Attention on North America with US CPI and a BoC decision due
Dollar volatility remains elevated amid Middle East tensions, with markets now focused on US CPI as the key near-term driver. A strong inflation print could reinforce USD support, though downside surprises carry greater risk at current levels.

USD
The dollar spent Tuesday whipsawing on Middle East headlines. President Trump's claim that talks with Tehran were in their "final throes" initially saw the DXY slip to an intraday low around 99.7, with Brent sliding too. Sentiment reversed sharply later in the day, however, after Iran downed a US Apache helicopter near the Strait of Hormuz and Trump vowed a response, delivered overnight. That has left the greenback trading just shy of 100 this morning, with markets broadly reflecting renewed risk aversion. Attention now turns to May CPI at 13:30 BST, the week's pivotal release. Consensus looks for headline inflation to accelerate to 4.2% YoY from 3.8%, with core ticking up to 2.9%. Having argued post-payrolls that price growth, not the labour market, is now the Fed's immediate concern, and with a 2026 hike close to fully discounted, we think a firm energy-led print should keep the dollar supported, albeit cognisant that a downside miss poses the larger asymmetric risk to the buck given present levels.
EUR
EURUSD traded a choppy but ultimately contained range on Tuesday, briefly benefiting from the dollar's peace-hopes wobble before fading as tensions re-escalated, leaving the pair in the mid-1.15s this morning.

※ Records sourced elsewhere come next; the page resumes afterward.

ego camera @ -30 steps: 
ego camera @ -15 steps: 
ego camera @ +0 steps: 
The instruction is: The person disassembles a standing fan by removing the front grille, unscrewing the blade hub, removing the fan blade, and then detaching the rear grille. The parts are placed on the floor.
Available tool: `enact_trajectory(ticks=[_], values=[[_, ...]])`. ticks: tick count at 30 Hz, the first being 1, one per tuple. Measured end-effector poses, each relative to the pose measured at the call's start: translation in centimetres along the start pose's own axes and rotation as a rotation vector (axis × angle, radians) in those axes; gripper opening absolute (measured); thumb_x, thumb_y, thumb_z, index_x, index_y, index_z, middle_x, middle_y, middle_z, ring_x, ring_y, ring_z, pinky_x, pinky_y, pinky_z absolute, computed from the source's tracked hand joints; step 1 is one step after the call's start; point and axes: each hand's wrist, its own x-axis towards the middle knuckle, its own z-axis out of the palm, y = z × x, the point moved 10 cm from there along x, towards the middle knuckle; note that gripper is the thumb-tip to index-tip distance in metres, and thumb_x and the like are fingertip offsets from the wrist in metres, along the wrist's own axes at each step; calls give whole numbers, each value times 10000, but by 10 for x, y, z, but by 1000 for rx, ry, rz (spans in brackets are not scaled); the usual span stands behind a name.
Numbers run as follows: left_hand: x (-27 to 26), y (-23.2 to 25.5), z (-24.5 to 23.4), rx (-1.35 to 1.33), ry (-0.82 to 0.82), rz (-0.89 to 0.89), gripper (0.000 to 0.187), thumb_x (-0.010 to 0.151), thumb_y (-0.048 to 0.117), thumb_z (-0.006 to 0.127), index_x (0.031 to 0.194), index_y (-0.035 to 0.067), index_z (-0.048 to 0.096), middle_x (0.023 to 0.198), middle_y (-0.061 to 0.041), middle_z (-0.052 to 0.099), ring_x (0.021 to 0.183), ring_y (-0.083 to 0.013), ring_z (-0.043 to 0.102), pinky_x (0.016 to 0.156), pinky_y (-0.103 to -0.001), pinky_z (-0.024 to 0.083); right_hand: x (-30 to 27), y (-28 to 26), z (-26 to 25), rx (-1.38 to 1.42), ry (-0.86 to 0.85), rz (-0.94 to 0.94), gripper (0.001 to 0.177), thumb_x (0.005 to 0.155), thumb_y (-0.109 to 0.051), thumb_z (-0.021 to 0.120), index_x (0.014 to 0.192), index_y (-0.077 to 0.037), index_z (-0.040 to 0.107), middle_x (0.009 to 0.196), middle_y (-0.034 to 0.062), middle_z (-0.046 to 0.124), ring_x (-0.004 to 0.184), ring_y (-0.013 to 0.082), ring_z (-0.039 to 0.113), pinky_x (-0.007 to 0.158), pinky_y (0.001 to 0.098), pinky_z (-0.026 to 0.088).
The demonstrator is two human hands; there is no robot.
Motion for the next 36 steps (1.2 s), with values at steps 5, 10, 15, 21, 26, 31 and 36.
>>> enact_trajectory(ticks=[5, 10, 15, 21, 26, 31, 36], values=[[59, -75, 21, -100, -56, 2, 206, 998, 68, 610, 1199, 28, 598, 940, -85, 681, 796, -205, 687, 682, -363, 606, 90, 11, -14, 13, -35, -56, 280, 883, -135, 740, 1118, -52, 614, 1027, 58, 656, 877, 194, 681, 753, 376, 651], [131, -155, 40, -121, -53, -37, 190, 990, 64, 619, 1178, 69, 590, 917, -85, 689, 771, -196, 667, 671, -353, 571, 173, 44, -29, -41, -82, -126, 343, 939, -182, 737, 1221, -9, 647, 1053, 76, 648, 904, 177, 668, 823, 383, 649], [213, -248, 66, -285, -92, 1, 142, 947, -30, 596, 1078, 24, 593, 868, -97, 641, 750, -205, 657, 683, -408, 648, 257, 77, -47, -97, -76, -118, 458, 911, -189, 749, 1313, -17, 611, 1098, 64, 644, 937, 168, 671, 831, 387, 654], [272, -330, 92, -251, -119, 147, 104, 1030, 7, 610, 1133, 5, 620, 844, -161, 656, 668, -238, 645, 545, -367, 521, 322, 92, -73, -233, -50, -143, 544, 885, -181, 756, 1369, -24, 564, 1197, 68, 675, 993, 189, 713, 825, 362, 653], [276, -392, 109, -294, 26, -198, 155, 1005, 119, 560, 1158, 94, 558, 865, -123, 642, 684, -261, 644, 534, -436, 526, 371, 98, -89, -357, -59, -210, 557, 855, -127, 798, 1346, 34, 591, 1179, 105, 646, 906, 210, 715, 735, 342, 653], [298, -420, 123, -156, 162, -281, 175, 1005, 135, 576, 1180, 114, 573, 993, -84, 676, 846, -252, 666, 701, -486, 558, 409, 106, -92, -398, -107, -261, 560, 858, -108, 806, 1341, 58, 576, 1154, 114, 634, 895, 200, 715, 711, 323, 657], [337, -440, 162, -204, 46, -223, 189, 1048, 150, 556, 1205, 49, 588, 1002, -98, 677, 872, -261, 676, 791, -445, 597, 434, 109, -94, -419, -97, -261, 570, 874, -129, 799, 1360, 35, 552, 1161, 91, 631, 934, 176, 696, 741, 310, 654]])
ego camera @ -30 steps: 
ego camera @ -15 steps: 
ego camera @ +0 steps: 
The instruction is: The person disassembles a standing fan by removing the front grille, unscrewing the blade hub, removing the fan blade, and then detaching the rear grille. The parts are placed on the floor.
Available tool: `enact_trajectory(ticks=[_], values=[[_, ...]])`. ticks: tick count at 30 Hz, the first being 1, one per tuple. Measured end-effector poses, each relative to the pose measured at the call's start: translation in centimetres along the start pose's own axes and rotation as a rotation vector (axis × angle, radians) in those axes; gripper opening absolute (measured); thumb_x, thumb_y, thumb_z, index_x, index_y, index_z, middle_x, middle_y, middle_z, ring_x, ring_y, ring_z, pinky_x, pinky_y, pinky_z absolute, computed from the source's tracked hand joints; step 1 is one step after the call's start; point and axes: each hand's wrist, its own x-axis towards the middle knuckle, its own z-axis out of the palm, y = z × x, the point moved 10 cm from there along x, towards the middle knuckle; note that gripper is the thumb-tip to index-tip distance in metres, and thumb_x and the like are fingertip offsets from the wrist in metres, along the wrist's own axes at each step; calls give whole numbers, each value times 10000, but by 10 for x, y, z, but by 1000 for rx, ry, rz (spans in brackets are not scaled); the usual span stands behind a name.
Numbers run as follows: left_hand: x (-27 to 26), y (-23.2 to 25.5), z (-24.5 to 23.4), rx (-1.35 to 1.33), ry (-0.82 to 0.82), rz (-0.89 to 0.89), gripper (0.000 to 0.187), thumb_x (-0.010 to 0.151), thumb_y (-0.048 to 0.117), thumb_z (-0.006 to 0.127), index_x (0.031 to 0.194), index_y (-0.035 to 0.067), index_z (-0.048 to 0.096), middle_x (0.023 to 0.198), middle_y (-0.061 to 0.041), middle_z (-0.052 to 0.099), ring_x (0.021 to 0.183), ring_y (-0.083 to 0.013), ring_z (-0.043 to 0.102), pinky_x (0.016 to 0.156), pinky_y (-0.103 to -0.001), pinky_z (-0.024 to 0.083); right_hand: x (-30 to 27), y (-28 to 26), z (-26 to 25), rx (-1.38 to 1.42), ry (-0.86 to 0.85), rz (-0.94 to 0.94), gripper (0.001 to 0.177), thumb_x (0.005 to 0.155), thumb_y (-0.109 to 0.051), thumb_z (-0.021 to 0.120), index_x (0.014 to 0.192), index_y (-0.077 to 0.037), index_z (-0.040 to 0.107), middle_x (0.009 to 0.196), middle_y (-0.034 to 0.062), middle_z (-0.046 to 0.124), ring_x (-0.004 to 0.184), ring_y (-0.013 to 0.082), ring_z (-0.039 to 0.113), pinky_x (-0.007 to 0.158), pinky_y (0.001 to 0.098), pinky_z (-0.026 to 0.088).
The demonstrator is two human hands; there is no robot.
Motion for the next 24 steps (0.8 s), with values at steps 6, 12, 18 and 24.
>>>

As we noted yesterday, the single currency remains hostage to external drivers: the bloc's terms-of-trade exposure to a still-closed Strait of Hormuz should make overnight developments unambiguously euro-negative. Today's euro area calendar is once again effectively bare, leaving US CPI as the session's main event, before tomorrow's Governing Council meeting takes centre stage. With May eurozone inflation at 3.2%, a near three-year high, markets fully price the 25bp hike that we, like consensus, expect Lagarde to deliver. But with some now positioned for as many as three increases this year, we continue to see risks as asymmetrically skewed to the downside for the euro — any recognition by Lagarde of the growth costs of tightening into an energy shock should see EURUSD grind lower later in the week.
GBP
Sterling remained a passenger on Tuesday, with cable tracking dollar swings to sit in the high-1.33s this morning and the euro cross little changed. Nothing has shifted our view that the pound's fundamentals are unfavourable: Monday's REC report added to evidence of a cooling labour market, recent inflation prints have softened, the terms-of-trade hit from a shut Hormuz continues to bite, and political uncertainty around PM Starmer persists as Burnham's planned return via the Makerfield by-election keeps the leadership question alive. With no domestic data today and the BoE not meeting until June 18th, sterling should again trade off external forces, US CPI at 13:30 BST, and Middle East headlines chief among them. Tomorrow's April GDP, alongside industrial, manufacturing, construction, and trade figures, offers the week's only meaningful domestic test, though we doubt it delivers a policy steer. For now, we look for cable to hold a tight, dollar- and oil-led range with a downside bias.
CAD
The loonie continued to leak lower on Tuesday, with USDCAD peaking in the high 1.39s, briefly hitting a year-to-date high before settling in the mid-1.39s this morning. Friday's blockbuster 87.8k jobs surge has been comprehensively overshadowed by post-payrolls dollar strength and Middle East volatility, validating our view that the balance of risks for CAD remains unfavourable despite improved domestic data. Today brings the Bank of Canada decision at 14:45 BST, where we, like markets, expect a hold at 2.25%. With the immediate decision not in question, focus falls on the accompanying MPR and Governor Macklem's press conference. A hawkish tilt could lend the loonie some support, but with US CPI landing just an hour earlier and overnight US strikes on Iran keeping geopolitics in the driving seat, we suspect USDCAD direction today is settled in Washington and the Gulf rather than Ottawa.